Franco Farnè, un mito col desmo nel cuore, ci ha lasciati

Franco Farnè, un mito col desmo nel cuore, ci ha lasciati
Maurizio Tanca
  • di Maurizio Tanca
Una dolorosa perdita nel nostro ambiente. All’età di 80 anni ci ha lasciati uno dei tecnici più noti del nostro motociclismo. Cresciuto letteralmente all’ombra dello stabilimento di Borgo Panigale, Franco Farnè era una vera icona del mondo Ducati
  • Maurizio Tanca
  • di Maurizio Tanca
5 marzo 2015

Quando l’ingegner Fabio Taglioni creò i mitici motori desmo, a metà degli anni 50, Franco Farnè era già in forze alla Ducati in veste di meccanico, e correva con il famoso ciclomotore Cucciolo. Uomo dalla grande sensibilità, in qualità di pilota e collaudatore divenne presto una figura fondamentale nell’ambito della produzione, come in quella delle corse, ove diventò uno dei tecnici più famosi ed apprezzati a livello mondiale. La sua carriera di pilota venne stroncata da un incidente che gli limitò parzialmente l’uso del braccio destro, ma non tanto da impedirgli di accompagnare passo passo la storia della sua amata Ducati attraverso momenti e periodi esaltanti. 

Come quando l’ingegner Taglioni creò la bicilindrica 500 GP, prima bicilindrica desmodromica progenitrice delle mitiche 750. E non per caso nel ’72 Franco fu co-protagonista del vittorioso esordio delle 750SS alla 200 Miglia di Imola, con Smart e Spaggiari primo e secondo. Mentre nel 1978 seguì il leggendario Mike Hailwood nel suo magico ritorno alle corse, che vide l’asso britannico tornare alla vittoria al TT con la 900 bicilindrica desmo dopo 8 anni di assenza dalle gare. Naturalmente il tecnico bolognese fece anche parte della celeberrima scuderia bolognese N.C.R. (affiancando quindi i celebri Giorgio Nepoti e Rino Caracchi, altri due tecnici di alto livello), che funse praticamente da reparto corse esterno in quegli anni settanta in cui il marchio bolognese era in mano alle pastoie burocratiche statali dell’Efim: l’ente statale decise infatti di affidare all’esterno un’attività sportiva ormai limitata alle moto derivate dalla serie, vedi F1 e gare di durata, con le grosse bicilindriche.
Un’attività sportiva che ovviamente l’ingegner Taglioni e lo stesso Farnè ritenevano fondamentale per lo sviluppo della produzione e per l’immagine dell'azienda, in contrasto totale con l’assoluto scetticismo, se non dell’assoluto disinteresse della dirigenza Ducati.

 

Inutile dire che l’acquisizione della Ducati da parte dei fratelli Castiglioni fu una vera manna per l’ottimo Farnè, ormai da tempo uomo simbolo del marchio Ducati, che operò ufficialmente a fianco dell’ingegner Massimo Bordi nel rinnovato reparto corse fino all’età di 62 anni, ovvero nel 1996, anno del suo pensionamento, per diventare poi preziosissimo consulente fino al 2000.

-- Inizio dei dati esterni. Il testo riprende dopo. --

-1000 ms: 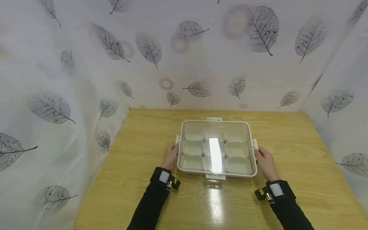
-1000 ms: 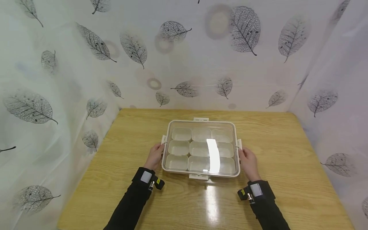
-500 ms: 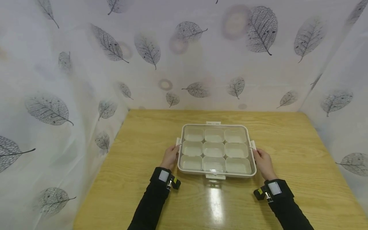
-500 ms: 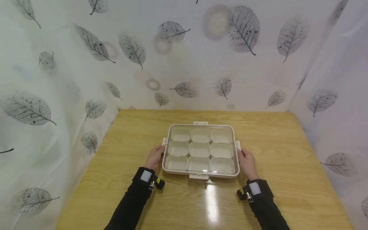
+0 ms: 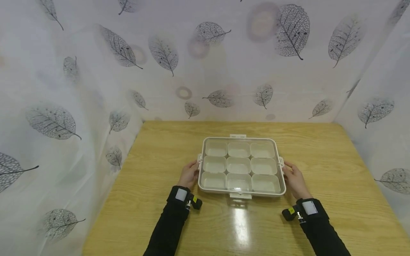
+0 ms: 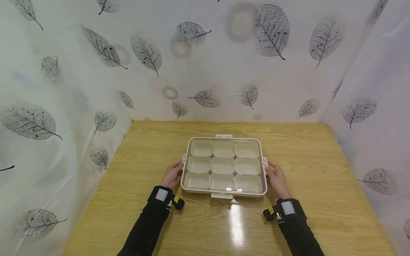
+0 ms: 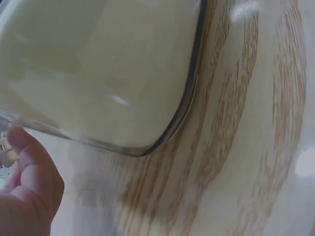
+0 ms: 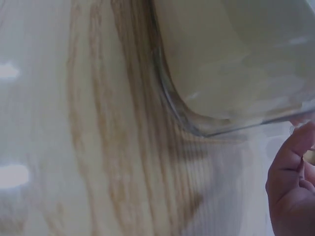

In quegli anni Farnè ed i suoi uomini gestirono l’esordio della prima Ducati 750 bicilindrica bialbero raffreddata a liquido e alimentata ad iniezione, che nel 1988 dominò a Donington la primissima gara del neonato Mondiale Superbike con Marco Lucchinelli. Così come fu a fianco di Carl Fogarty fin dall’esordio nel ’93, sempre a Donington. Dopodiché offrì la sua esperienza al team Superbike allestito dalla Bimota per Anthony Gobert e diretto da Virginio Ferrari, che chiamò appunto Farnè per sviluppare il bicilindrico Suzuki a iniezione della nervosissima SB8. Ovvero la moto con cui il bizzoso australiano vinse una manche sul bagnato a Phillip Island. L’avventura tuttavia fallì presto per motivi economici, sicché Farnè se ne tornò in NCR, finché la salute gli è rimasta amica.
E noi lo ricordiamo con affetto e commozione.